> TASK DETAILS: Please print the data that follows, keeping every line exact.

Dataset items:
____________________
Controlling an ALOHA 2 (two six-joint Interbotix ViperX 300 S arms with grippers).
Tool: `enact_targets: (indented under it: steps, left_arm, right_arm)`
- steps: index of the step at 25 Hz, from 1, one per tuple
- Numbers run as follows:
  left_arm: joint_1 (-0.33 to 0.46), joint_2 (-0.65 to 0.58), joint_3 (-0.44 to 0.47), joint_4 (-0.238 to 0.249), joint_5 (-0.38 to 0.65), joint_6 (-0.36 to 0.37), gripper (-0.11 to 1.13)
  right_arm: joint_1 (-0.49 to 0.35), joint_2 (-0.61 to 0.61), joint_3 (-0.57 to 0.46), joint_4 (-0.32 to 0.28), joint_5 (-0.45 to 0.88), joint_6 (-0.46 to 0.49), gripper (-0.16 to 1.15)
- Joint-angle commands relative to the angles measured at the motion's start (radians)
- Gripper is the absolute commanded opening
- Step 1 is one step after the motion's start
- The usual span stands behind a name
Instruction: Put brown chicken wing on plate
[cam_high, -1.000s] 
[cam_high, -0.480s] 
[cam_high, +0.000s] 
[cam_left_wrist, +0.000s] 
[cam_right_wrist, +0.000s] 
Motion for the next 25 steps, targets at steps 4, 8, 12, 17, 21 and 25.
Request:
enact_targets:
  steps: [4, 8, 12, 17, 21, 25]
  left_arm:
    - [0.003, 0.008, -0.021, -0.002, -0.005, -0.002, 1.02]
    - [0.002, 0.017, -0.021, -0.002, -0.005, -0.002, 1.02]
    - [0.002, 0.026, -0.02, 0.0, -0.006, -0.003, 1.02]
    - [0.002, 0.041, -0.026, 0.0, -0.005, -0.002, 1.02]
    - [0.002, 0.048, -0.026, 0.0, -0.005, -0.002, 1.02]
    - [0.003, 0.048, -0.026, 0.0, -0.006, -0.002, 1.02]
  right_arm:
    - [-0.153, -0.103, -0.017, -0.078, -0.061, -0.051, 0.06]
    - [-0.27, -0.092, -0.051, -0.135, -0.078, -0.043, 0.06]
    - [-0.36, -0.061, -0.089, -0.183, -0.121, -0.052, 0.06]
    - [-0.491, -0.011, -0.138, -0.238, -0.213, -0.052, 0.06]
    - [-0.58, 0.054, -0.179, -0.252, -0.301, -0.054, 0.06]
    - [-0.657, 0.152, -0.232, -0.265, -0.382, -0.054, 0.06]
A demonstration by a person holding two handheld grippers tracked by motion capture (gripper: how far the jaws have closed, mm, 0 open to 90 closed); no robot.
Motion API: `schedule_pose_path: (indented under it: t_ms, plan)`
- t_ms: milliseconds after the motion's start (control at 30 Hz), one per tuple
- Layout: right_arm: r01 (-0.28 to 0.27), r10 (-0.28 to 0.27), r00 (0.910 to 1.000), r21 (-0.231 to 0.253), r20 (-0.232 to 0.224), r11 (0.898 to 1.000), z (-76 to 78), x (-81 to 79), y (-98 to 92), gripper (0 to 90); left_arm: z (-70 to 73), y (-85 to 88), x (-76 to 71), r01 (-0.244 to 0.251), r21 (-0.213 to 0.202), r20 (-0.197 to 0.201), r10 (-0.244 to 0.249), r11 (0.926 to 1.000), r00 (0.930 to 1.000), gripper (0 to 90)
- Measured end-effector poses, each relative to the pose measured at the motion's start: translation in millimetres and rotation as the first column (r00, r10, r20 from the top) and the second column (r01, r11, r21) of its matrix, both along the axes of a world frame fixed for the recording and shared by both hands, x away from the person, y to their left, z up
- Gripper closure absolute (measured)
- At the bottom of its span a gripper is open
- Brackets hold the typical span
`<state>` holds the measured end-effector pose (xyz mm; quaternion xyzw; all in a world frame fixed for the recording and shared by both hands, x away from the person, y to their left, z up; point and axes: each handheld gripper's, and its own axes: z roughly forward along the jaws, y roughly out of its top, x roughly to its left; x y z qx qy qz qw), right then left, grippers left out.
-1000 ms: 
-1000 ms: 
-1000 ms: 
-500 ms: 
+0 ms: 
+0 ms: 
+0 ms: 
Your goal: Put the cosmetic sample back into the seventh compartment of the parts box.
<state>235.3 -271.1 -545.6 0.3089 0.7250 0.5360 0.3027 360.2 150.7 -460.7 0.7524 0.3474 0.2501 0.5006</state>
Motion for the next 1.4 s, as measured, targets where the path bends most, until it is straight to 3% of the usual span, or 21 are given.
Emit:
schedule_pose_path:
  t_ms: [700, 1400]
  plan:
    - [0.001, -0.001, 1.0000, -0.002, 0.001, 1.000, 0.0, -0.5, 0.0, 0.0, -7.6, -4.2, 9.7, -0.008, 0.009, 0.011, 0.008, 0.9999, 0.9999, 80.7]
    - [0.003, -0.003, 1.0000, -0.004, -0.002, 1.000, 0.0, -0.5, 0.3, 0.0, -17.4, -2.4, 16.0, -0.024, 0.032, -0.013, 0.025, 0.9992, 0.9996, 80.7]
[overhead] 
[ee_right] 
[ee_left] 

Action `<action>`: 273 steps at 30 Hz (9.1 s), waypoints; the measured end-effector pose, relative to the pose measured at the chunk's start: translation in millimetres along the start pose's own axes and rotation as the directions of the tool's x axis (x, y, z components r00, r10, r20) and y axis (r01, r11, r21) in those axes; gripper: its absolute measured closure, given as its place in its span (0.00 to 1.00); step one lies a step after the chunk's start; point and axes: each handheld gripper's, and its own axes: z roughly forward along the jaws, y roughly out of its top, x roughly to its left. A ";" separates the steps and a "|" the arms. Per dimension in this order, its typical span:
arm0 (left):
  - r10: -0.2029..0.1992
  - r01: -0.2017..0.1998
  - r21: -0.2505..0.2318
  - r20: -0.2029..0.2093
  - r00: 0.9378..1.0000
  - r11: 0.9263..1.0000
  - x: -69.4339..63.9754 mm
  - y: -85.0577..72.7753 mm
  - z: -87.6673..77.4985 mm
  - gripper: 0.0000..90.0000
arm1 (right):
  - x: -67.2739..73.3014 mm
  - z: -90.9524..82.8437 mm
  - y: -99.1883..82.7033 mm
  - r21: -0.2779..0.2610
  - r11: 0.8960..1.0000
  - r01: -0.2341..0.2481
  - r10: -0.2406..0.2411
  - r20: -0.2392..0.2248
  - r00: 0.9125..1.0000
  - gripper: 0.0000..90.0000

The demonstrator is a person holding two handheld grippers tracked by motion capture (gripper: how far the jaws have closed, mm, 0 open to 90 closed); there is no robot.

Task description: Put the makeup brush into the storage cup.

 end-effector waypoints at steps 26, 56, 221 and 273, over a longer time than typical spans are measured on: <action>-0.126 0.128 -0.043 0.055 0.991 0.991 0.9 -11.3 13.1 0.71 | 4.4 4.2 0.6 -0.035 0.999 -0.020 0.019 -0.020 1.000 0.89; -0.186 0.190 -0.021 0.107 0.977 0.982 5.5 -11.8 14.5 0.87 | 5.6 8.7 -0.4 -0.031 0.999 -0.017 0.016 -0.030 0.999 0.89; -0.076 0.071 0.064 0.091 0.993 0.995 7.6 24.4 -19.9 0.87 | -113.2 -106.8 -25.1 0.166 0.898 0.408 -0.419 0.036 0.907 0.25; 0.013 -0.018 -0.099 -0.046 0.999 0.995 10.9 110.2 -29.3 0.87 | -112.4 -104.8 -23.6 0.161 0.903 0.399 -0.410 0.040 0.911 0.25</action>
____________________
> SOLUTION:
Controlling an ALOHA 2 (two six-joint Interbotix ViperX 300 S arms with grippers).
Tool: `enact_targets: (indented under it: steps, left_arm, right_arm)`
- steps: index of the step at 25 Hz, from 1, one per tuple
- Numbers run as follows:
  left_arm: joint_1 (-0.33 to 0.46), joint_2 (-0.65 to 0.58), joint_3 (-0.44 to 0.47), joint_4 (-0.238 to 0.249), joint_5 (-0.38 to 0.65), joint_6 (-0.36 to 0.37), gripper (-0.11 to 1.13)
  right_arm: joint_1 (-0.49 to 0.35), joint_2 (-0.61 to 0.61), joint_3 (-0.57 to 0.46), joint_4 (-0.32 to 0.28), joint_5 (-0.45 to 0.88), joint_6 (-0.46 to 0.49), gripper (-0.16 to 1.15)
- Joint-angle commands relative to the angles measured at the motion's start (radians)
- Gripper is the absolute commanded opening
- Step 1 is one step after the motion's start
- The usual span stands behind a name
Instruction: Put brown chicken wing on plate
[cam_high, -1.000s] 
[cam_high, -0.480s] 
[cam_high, +0.000s] 
[cam_left_wrist, +0.000s] 
[cam_right_wrist, +0.000s] 
Motion for the next 25 steps, targets at steps 4, 8, 12, 17, 21 and 25.
Request:
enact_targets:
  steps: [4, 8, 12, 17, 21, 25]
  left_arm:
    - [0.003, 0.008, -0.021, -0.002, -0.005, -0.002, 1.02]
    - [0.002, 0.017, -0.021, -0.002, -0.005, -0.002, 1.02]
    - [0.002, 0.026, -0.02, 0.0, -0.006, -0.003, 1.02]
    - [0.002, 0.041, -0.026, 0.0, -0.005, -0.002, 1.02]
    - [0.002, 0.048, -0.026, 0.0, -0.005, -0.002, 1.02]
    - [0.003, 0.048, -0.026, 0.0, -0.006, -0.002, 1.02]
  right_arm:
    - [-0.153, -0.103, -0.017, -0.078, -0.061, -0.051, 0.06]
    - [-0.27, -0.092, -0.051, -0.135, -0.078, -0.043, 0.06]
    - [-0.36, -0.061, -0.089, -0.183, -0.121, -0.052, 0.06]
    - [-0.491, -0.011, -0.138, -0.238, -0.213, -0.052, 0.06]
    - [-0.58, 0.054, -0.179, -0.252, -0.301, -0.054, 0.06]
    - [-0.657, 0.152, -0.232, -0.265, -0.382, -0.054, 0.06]
A demonstration by a person holding two handheld grippers tracked by motion capture (gripper: how far the jaws have closed, mm, 0 open to 90 closed); no robot.
Motion API: `schedule_pose_path: (indented under it: t_ms, plan)`
- t_ms: milliseconds after the motion's start (control at 30 Hz), one per tuple
- Layout: right_arm: r01 (-0.28 to 0.27), r10 (-0.28 to 0.27), r00 (0.910 to 1.000), r21 (-0.231 to 0.253), r20 (-0.232 to 0.224), r11 (0.898 to 1.000), z (-76 to 78), x (-81 to 79), y (-98 to 92), gripper (0 to 90); left_arm: z (-70 to 73), y (-85 to 88), x (-76 to 71), r01 (-0.244 to 0.251), r21 (-0.213 to 0.202), r20 (-0.197 to 0.201), r10 (-0.244 to 0.249), r11 (0.926 to 1.000), r00 (0.930 to 1.000), gripper (0 to 90)
- Measured end-effector poses, each relative to the pose measured at the motion's start: translation in millimetres and rotation as the first column (r00, r10, r20 from the top) and the second column (r01, r11, r21) of its matrix, both along the axes of a world frame fixed for the recording and shared by both hands, x away from the person, y to their left, z up
- Gripper closure absolute (measured)
- At the bottom of its span a gripper is open
- Brackets hold the typical span
`<state>` holds the measured end-effector pose (xyz mm; quaternion xyzw; all in a world frame fixed for the recording and shared by both hands, x away from the person, y to their left, z up; point and axes: each handheld gripper's, and its own axes: z roughly forward along the jaws, y roughly out of its top, x roughly to its left; x y z qx qy qz qw), right then left, grippers left out.
-1000 ms: 
-1000 ms: 
-1000 ms: 
-500 ms: 
+0 ms: 
+0 ms: 
+0 ms: 
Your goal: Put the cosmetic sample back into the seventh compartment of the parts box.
<state>235.3 -271.1 -545.6 0.3089 0.7250 0.5360 0.3027 360.2 150.7 -460.7 0.7524 0.3474 0.2501 0.5006</state>
Motion for the next 1.4 s, as measured, targets where the path bends most, until it is straight to 3% of the usual span, or 21 are given.
Emit:
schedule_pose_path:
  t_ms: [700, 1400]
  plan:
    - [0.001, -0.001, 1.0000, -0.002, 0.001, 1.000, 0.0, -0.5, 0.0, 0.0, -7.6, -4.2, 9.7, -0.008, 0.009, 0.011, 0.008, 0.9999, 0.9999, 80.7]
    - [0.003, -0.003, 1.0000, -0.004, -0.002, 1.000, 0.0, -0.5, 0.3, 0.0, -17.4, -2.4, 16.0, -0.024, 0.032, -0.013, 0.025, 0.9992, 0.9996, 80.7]
[overhead] 
[ee_right] 
[ee_left] 

Action `<action>`: 273 steps at 30 Hz (9.1 s), waypoints; the measured end-effector pose, relative to the pose measured at the chunk's start: translation in millimetres along the start pose's own axes and rotation as the directions of the tool's x axis (x, y, z components r00, r10, r20) and y axis (r01, r11, r21) in those axes; gripper: its absolute measured closure, given as its place in its span (0.00 to 1.00); step one lies a step after the chunk's start; point and axes: each handheld gripper's, and its own axes: z roughly forward along the jaws, y roughly out of its top, x roughly to its left. A ";" separates the steps and a "|" the arms. Per dimension in this order, its typical span:
arm0 (left):
  - r10: -0.2029..0.1992
  - r01: -0.2017..0.1998
  - r21: -0.2505..0.2318
  - r20: -0.2029..0.2093
  - r00: 0.9378..1.0000
  - r11: 0.9263..1.0000
  - x: -69.4339..63.9754 mm
  - y: -85.0577..72.7753 mm
  - z: -87.6673..77.4985 mm
  - gripper: 0.0000..90.0000
arm1 (right):
  - x: -67.2739..73.3014 mm
  - z: -90.9524..82.8437 mm
  - y: -99.1883..82.7033 mm
  - r21: -0.2779..0.2610
  - r11: 0.8960..1.0000
  - r01: -0.2341..0.2481
  - r10: -0.2406..0.2411
  - r20: -0.2392..0.2248
  - r00: 0.9125..1.0000
  - gripper: 0.0000..90.0000

The demonstrator is a person holding two handheld grippers tracked by motion capture (gripper: how far the jaws have closed, mm, 0 open to 90 closed); there is no robot.

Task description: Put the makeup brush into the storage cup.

 end-effector waypoints at steps 26, 56, 221 and 273, over a longer time than typical spans are measured on: <action>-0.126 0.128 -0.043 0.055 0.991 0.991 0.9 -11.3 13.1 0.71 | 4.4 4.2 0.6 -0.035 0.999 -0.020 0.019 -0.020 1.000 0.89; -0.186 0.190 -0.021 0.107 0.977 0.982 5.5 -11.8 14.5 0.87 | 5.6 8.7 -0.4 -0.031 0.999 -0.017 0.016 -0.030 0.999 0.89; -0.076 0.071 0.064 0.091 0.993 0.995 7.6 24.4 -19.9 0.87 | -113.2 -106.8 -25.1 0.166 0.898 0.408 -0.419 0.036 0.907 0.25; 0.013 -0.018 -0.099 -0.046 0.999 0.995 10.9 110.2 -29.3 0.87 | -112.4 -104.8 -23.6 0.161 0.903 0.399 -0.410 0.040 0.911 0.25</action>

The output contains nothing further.